> **Your task**: Whichever lines include the word "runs", copy them as they appear in the data.

> **Data supplied**:

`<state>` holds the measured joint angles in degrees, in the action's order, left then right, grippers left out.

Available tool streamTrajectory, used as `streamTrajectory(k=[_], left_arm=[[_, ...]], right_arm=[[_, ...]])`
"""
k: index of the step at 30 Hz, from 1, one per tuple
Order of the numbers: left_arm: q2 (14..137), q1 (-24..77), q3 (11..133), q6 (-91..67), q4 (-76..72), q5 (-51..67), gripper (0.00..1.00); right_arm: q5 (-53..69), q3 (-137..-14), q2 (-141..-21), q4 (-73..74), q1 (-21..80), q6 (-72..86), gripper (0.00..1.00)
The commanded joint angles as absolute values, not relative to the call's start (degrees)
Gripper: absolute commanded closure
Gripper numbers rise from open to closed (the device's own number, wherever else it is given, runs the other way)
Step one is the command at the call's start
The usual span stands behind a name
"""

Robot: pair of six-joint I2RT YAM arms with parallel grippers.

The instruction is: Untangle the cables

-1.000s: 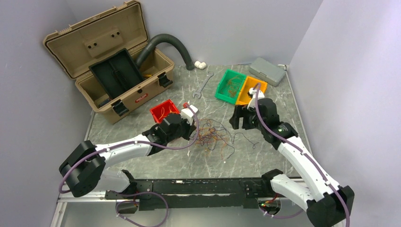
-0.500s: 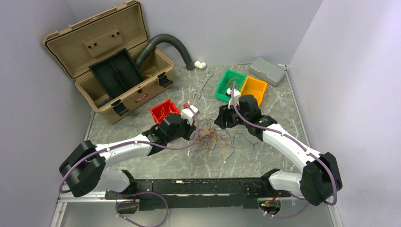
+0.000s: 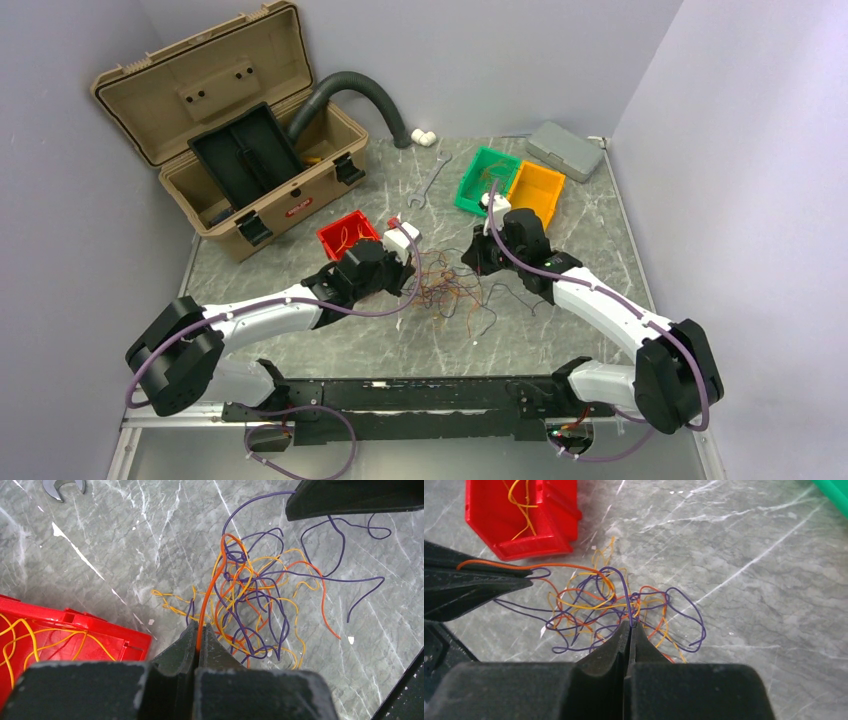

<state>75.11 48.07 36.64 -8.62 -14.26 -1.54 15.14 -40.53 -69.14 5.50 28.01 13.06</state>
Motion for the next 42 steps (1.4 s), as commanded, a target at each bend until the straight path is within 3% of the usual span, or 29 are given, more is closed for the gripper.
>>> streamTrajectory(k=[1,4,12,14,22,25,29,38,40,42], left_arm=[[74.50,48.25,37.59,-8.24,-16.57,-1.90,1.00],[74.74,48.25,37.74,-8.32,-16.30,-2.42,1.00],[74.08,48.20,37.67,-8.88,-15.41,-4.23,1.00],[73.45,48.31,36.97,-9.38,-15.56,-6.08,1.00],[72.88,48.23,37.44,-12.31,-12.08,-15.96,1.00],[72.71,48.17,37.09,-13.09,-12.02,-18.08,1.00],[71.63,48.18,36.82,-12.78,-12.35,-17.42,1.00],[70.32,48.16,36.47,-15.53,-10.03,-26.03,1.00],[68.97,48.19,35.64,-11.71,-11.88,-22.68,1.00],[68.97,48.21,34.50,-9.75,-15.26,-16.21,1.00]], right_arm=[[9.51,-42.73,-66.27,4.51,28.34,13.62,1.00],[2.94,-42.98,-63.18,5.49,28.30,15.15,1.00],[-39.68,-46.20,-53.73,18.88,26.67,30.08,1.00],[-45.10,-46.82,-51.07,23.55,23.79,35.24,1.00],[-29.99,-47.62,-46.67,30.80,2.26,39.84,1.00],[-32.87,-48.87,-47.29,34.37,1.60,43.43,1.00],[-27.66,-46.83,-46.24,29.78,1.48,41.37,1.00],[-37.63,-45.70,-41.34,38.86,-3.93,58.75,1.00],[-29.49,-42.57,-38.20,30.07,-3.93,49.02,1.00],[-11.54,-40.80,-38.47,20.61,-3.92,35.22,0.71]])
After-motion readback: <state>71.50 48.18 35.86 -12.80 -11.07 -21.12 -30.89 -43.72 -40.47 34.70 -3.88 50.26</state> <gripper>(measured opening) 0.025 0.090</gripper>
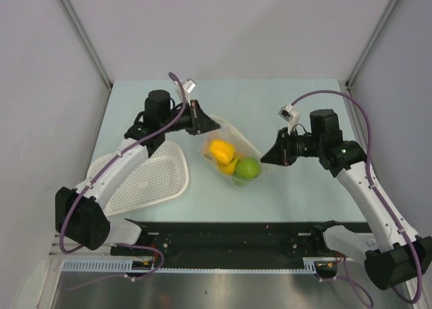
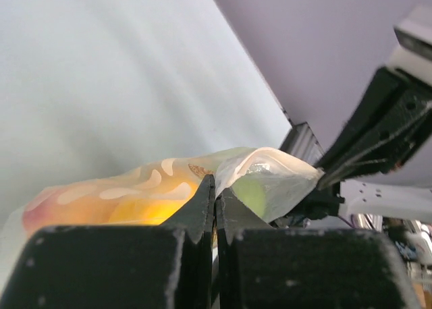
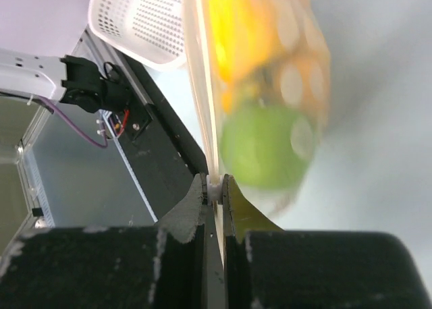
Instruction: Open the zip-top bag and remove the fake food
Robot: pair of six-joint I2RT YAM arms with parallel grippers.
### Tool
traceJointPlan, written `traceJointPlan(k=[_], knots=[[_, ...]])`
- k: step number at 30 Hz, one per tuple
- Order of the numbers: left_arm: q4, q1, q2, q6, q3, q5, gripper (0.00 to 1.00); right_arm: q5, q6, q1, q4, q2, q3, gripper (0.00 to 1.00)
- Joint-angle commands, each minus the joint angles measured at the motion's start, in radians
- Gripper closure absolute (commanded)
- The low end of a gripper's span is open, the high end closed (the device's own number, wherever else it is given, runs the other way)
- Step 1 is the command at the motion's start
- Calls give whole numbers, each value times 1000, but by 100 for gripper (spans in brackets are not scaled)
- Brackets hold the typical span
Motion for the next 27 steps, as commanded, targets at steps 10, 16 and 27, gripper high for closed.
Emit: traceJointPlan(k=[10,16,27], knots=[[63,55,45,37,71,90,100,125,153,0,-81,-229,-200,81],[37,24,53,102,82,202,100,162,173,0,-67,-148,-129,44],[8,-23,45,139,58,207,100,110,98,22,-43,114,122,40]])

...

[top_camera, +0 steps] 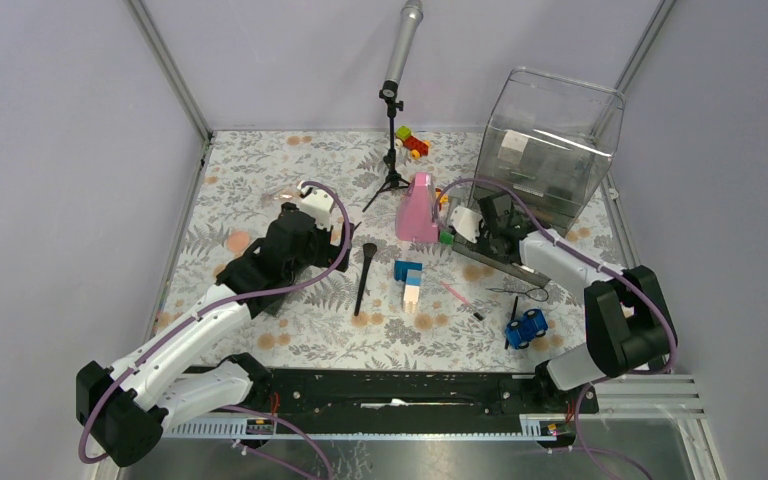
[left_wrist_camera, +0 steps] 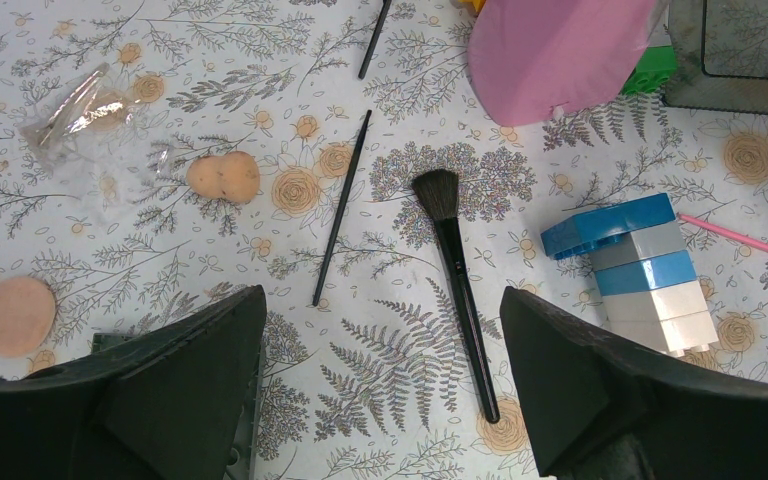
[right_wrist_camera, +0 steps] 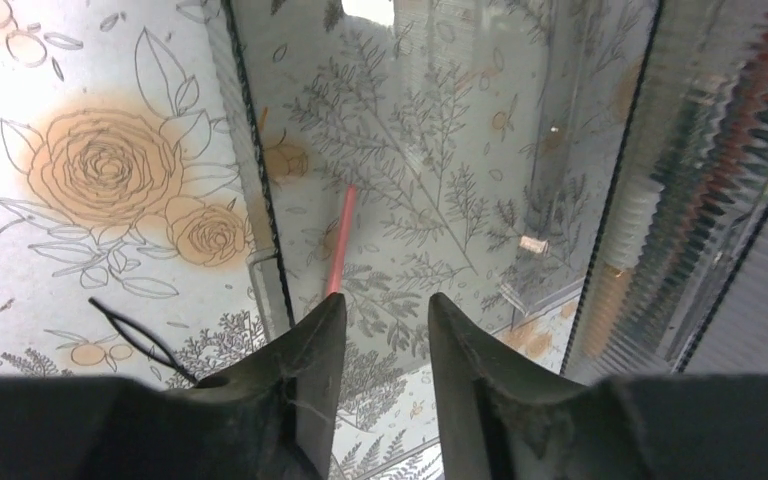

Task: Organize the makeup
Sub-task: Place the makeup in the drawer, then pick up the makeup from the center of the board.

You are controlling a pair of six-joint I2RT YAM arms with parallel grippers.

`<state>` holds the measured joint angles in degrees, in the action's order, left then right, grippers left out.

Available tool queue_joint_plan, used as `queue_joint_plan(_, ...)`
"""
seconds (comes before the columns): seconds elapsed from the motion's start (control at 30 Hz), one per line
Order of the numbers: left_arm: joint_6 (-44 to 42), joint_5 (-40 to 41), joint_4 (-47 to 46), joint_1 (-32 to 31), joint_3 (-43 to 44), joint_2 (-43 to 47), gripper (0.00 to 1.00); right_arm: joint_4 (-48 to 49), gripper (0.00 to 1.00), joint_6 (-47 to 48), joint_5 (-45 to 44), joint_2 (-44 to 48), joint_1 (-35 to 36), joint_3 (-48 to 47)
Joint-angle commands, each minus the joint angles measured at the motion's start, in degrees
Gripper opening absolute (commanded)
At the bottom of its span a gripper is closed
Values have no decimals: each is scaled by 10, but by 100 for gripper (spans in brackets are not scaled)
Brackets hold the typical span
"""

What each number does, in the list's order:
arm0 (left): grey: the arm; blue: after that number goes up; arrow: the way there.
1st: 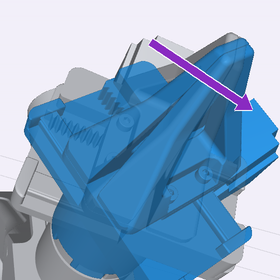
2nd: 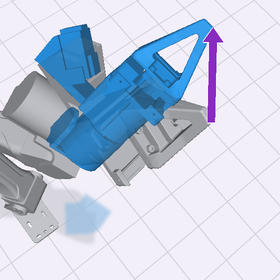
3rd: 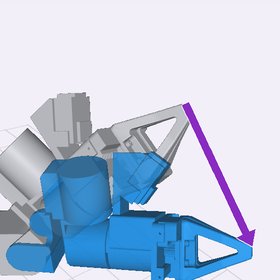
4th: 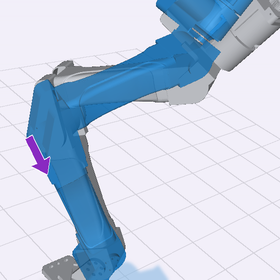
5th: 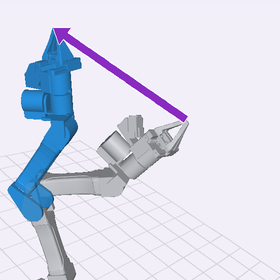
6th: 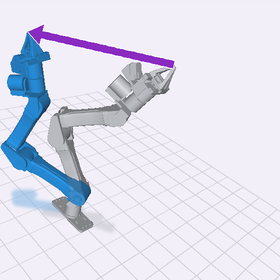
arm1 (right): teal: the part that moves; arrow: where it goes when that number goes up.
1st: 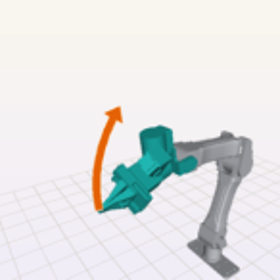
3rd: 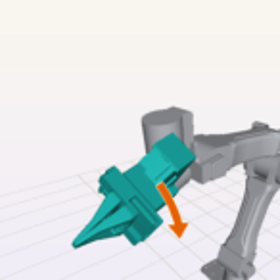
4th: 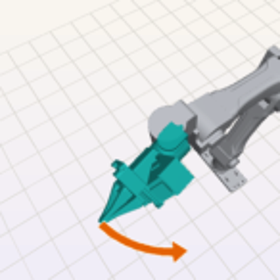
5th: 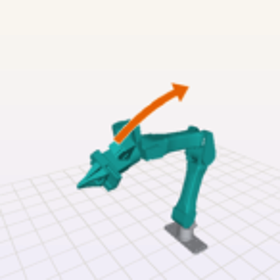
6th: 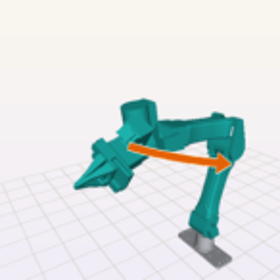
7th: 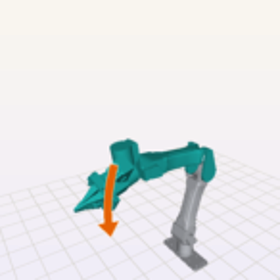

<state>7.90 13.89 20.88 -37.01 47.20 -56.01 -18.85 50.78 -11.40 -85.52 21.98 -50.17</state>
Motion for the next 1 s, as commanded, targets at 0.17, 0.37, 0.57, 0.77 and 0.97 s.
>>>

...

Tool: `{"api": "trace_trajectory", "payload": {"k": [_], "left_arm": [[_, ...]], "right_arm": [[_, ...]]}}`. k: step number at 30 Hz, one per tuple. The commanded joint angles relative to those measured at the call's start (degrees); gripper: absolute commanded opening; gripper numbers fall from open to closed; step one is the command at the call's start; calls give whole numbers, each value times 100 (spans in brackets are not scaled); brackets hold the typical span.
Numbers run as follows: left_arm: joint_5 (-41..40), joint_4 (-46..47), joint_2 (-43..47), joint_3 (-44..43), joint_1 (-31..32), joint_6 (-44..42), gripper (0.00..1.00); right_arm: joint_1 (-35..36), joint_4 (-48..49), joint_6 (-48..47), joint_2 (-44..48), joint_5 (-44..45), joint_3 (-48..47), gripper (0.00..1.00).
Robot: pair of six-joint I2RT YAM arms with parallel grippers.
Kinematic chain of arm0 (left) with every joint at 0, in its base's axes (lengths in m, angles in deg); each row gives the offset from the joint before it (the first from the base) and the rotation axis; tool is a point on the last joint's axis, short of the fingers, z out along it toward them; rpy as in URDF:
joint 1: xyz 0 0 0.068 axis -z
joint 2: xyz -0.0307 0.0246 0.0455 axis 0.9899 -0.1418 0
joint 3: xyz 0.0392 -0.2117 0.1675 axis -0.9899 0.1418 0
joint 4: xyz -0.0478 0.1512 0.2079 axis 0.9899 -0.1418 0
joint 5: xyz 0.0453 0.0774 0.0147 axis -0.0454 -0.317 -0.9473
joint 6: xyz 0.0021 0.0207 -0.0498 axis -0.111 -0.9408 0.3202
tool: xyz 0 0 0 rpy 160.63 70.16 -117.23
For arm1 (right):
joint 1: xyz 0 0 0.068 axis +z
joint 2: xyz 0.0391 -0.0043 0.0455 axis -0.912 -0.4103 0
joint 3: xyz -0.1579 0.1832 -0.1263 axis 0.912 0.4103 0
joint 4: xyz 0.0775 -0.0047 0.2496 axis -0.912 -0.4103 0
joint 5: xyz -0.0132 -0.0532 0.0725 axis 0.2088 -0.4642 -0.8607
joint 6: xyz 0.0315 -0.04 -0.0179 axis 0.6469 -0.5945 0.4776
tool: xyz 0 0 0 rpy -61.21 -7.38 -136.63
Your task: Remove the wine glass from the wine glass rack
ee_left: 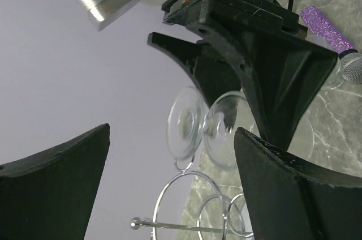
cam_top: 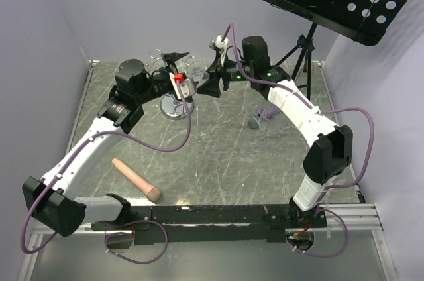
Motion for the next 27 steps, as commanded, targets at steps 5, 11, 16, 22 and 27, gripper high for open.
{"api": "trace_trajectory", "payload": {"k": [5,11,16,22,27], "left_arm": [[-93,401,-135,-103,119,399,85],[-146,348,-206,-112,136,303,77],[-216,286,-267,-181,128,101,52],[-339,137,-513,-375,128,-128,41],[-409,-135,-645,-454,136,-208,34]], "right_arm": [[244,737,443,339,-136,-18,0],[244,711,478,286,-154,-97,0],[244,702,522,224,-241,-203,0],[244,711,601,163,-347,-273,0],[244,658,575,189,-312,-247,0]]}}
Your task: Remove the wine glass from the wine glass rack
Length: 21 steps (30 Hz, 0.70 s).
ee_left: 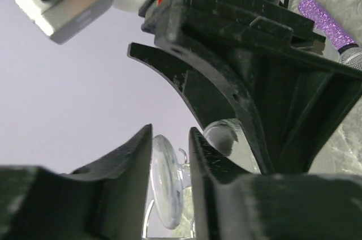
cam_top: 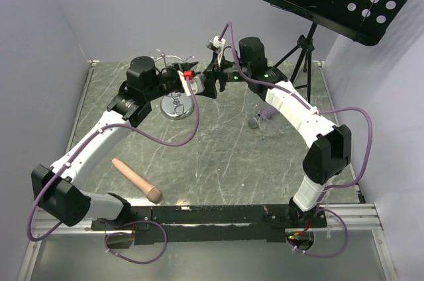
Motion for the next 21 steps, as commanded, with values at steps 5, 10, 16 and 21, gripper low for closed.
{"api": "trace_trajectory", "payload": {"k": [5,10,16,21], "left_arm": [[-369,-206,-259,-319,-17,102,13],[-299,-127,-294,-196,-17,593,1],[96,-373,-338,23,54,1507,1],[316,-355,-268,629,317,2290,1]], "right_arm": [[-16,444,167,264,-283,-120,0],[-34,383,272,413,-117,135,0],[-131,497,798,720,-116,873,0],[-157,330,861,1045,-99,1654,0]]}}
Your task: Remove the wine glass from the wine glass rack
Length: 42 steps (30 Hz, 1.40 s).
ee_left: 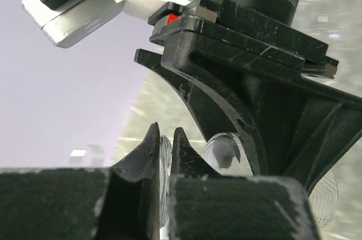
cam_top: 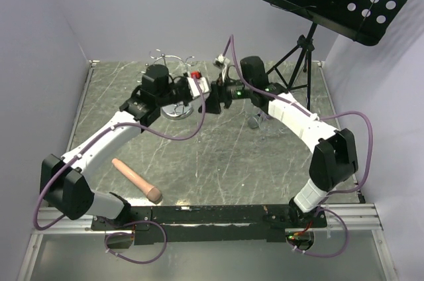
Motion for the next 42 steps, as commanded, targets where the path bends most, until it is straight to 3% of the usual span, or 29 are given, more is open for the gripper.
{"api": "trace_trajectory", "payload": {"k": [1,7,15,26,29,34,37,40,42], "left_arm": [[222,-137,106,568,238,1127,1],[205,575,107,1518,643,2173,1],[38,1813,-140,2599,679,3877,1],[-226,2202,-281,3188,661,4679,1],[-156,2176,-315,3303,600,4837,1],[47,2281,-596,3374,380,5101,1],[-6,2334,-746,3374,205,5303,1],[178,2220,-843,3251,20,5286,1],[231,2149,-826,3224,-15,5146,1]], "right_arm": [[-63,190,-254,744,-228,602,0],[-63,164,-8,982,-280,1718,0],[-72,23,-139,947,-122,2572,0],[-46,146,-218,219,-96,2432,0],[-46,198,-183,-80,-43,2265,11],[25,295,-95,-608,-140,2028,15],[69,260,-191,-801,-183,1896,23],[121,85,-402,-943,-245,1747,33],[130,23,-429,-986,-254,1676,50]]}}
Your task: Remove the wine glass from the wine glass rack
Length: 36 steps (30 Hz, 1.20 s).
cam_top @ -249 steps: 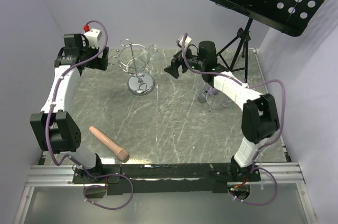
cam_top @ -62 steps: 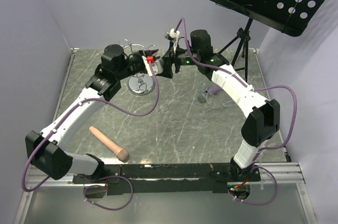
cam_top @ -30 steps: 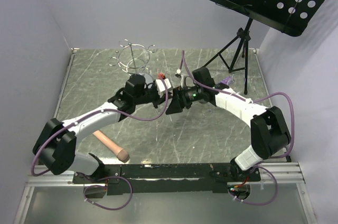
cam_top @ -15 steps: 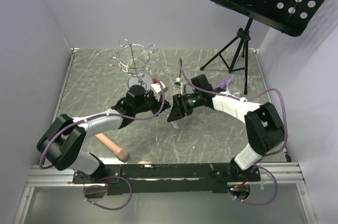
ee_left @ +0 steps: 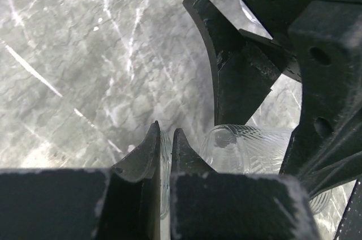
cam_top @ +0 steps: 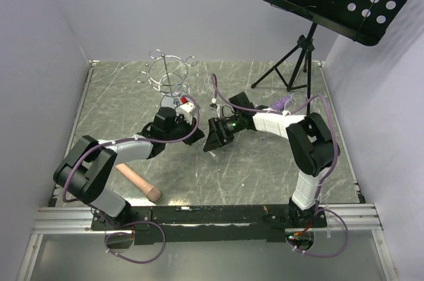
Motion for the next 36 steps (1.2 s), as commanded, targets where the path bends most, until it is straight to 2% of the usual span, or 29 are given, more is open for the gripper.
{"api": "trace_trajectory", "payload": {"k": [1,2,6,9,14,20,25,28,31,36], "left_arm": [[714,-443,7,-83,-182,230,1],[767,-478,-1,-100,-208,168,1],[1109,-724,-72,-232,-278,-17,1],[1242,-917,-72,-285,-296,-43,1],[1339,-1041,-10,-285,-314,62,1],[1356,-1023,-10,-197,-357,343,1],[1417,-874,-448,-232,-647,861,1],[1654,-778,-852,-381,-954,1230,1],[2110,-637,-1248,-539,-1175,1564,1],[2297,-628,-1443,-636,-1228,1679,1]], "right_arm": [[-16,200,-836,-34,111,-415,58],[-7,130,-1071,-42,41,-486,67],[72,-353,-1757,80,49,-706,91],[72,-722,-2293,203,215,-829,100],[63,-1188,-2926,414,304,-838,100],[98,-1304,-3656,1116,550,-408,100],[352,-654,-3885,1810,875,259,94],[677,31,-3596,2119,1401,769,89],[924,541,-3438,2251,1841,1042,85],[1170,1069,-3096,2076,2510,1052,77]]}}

> **Task response**:
Gripper numbers rise from open to closed (the device's own number, wherever else it is given, runs the other way)
- The low end of a gripper's span is open, the high end closed (the device's own number, wherever else it is given, runs the other way)

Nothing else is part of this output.